North Korea - Enviornment
North Korea Environment
North Korea shares its southern border, obviously, with South Korea, and nuzzles up against China in the north and Russia in the far northeast. The country is slightly smaller in area than England, and just a few thousand square kilometres larger than its southern cousin. It faces Japan to the south and looks east across the Sea of Japan (known as the East Sea in Korea). North Korea is estimated to be 80 per cent uninhabitable mountains, compared to a mere 70 per cent uninhabitable land in the south.
When the Japanese were running the place they were no keen environmentalists, and used the whole peninsula as their own private timber mill and mine, especially once WWII kicked on. But much of North Korea's sheer inaccessibility saved it, and the northern and eastern regions of the country are mostly rugged mountains with dense forests, not well suited to agriculture or easy to exploitation. The Korean War and allied bombing in the 1950s took a huge toll, but much of the country is still shrouded in dense forests, with vast mineral wealth lying untapped below the surface.

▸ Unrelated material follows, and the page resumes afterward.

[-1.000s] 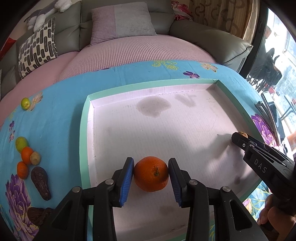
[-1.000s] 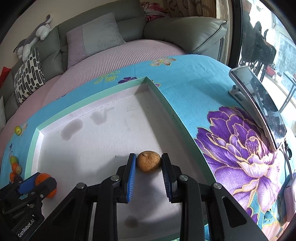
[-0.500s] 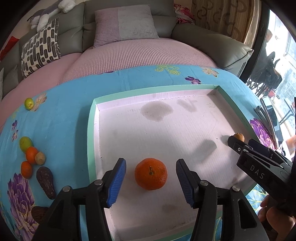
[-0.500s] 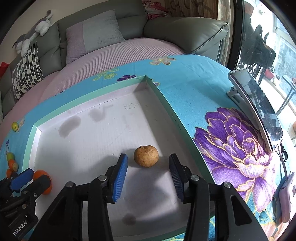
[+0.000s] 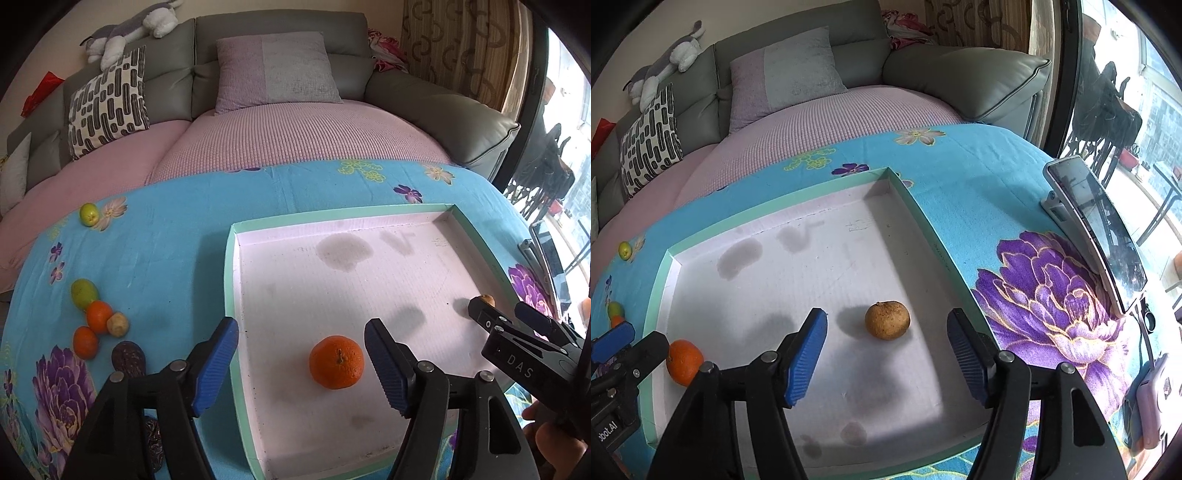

Estuaries and marshes teem with migratory birds and other wildlife, and if you manage to get out in the back blocks you may manage to see black bear or deer.
The weather is similar to South Korea's, only colder and drier in winter. Most of the rain falls from July to September, but autumn is drier with crisp, bright days and cool nights. The winters are long, frigid and noticeably lacking in ski resorts, making travel questionable at best. Summers are generally hot and sticky with lots of rain.